Há o tema das interpretações criativas do conceito Fauna Acompanhante, onde autos de infração e multas são aplicadas, e passam a demandar esforço financeiro e tempo dedicado, com base num conceito de percentual da espécie acompanhante em descargas de embarcações, conceito este inexistente na norma vigente.

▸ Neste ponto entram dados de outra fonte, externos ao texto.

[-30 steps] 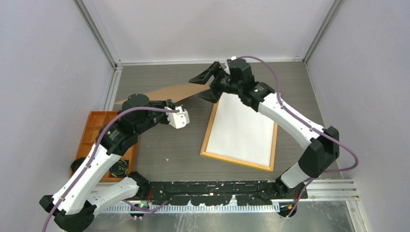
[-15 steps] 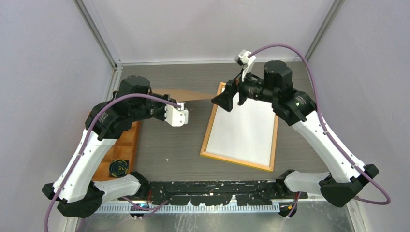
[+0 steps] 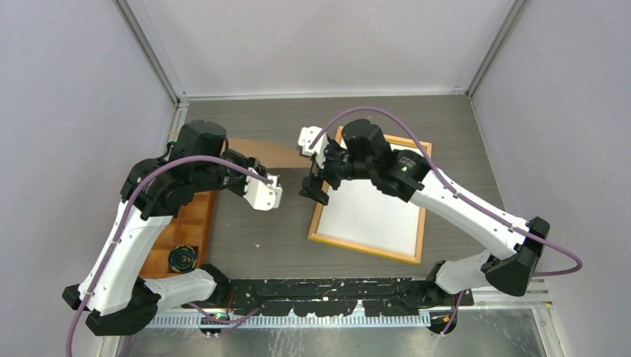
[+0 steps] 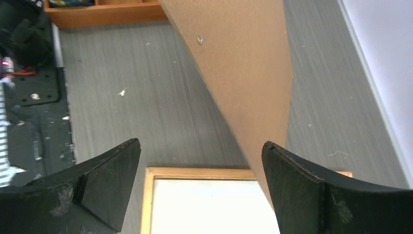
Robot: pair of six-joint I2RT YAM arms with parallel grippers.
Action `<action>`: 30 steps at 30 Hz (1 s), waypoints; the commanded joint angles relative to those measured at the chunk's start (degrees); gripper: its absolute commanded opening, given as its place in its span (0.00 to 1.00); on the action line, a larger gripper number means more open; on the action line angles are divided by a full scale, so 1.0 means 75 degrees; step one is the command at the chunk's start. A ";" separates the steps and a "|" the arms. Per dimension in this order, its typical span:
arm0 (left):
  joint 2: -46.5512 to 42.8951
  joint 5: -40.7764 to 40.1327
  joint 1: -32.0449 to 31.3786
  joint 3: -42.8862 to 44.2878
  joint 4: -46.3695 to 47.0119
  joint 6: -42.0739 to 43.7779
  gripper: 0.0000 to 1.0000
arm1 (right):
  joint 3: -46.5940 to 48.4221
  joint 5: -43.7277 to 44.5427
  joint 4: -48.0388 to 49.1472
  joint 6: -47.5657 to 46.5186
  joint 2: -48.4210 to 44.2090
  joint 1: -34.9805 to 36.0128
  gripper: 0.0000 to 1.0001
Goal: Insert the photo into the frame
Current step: Turn over the photo frame item.
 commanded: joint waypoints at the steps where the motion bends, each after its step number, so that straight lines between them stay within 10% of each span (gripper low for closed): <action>1: -0.0386 0.0077 -0.0036 0.0099 0.0582 0.0541 0.00 | -0.0253 0.1137 0.1133 -0.0825 0.0234 0.0296 0.96; 13: -0.0674 0.0194 -0.0034 -0.0106 0.0435 0.0787 0.00 | -0.0368 0.2014 0.2532 -0.1297 0.0842 0.0559 0.65; 21: -0.0773 0.0121 -0.0034 -0.0258 0.0559 0.0826 0.01 | -0.0179 0.2133 0.2451 -0.1289 0.0974 0.0593 0.02; 25: -0.0933 0.0064 -0.0034 -0.0561 0.1388 0.0569 0.61 | -0.0379 0.2446 0.2928 -0.0854 0.0782 0.0592 0.01; 30: -0.1203 -0.0026 -0.0034 -0.1109 0.3991 -0.0844 0.91 | -0.0468 0.3084 0.3735 0.0343 0.0655 0.0571 0.01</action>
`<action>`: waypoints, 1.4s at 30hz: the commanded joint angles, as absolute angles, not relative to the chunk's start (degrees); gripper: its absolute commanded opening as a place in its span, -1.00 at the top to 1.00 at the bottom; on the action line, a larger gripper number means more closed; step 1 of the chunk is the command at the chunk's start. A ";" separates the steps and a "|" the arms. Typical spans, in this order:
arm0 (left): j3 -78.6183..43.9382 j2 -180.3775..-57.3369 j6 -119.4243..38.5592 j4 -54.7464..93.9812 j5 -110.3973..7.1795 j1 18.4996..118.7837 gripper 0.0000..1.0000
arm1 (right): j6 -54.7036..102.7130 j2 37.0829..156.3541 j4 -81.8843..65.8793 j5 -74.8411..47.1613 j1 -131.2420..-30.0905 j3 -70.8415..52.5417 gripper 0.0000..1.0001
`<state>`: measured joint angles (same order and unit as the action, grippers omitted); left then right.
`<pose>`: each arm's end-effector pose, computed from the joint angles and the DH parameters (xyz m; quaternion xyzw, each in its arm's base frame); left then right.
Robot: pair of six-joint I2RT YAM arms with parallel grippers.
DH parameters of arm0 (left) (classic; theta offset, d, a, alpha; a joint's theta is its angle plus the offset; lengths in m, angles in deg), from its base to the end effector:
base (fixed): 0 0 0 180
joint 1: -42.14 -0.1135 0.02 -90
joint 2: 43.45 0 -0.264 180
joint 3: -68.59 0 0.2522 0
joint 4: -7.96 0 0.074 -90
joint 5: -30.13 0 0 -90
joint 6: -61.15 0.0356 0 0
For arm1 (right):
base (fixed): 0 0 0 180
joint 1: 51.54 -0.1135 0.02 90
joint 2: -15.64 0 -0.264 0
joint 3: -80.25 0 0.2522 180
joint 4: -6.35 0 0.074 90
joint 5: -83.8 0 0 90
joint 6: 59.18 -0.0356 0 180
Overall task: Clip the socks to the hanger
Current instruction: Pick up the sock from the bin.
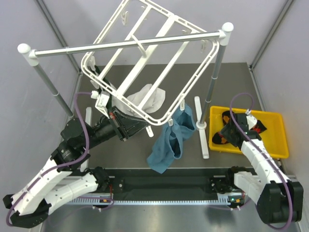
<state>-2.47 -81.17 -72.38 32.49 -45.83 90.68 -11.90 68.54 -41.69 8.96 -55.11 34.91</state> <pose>0.0790 -0.1025 0.4302 0.1209 0.6412 -0.5976 0.4659 0.1722 0.0014 0.2015 0.3540 0.8791 -0.0007 0.3191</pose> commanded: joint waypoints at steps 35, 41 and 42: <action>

Há ainda várias inconsistências no que se refere a normas sanitárias, há timidez de esclarecimento, por exemplo, de que segundo a regra, só se poderia processar lagosta em sua forma inteira se proveniente de matéria prima recebida viva pelo estabelecimento processador. Com muita insistência, em sua última revisão o Manual de Fiscalização do Pescados já traz esta observação, mas o manual é um instrumento de consulta da fiscalização e não uma comunicação clara e direta com usuários, responsáveis técnicos de estabelecimentos processadores e atores da cadeia produtiva, a restrição ao processamento portanto, fica escondida, numa opacidade curiosa, aparentemente desinteressada, mas que traz reflexos importantes para a concorrência, a legalidade e a cultura da produção pesqueira.


Em outro caso, o teor de sal de produtos importados, ou mesmo nacionais, que tem exceções para algumas espécies, com processamento a bordo e com uso de água marinha no processo e não em outras, sob as mesmas condições de processo.


Finalmente casos de conferência de peso, onde variação de 1g, sim, 1g em 350g reportados na embalagem, geram autuações, multas e descrédito de processadores que trabalham com 500 t. mensais. E detalhe, a amostragem é feita em uma, uma das 6 embalagens coletadas para amostragem!

 

Por fim, considerar oportunidades em que Comissões conduzem temas sem um mergulhar ou análise mais aprofundada de riscos, benefícios e consequências que estas propostas realmente trazem a sociedade e à nação, mesmo quando a proposta apenas inibe o desenvolvimento e o benefício do cidadão e o reconhecimento de seu trabalho.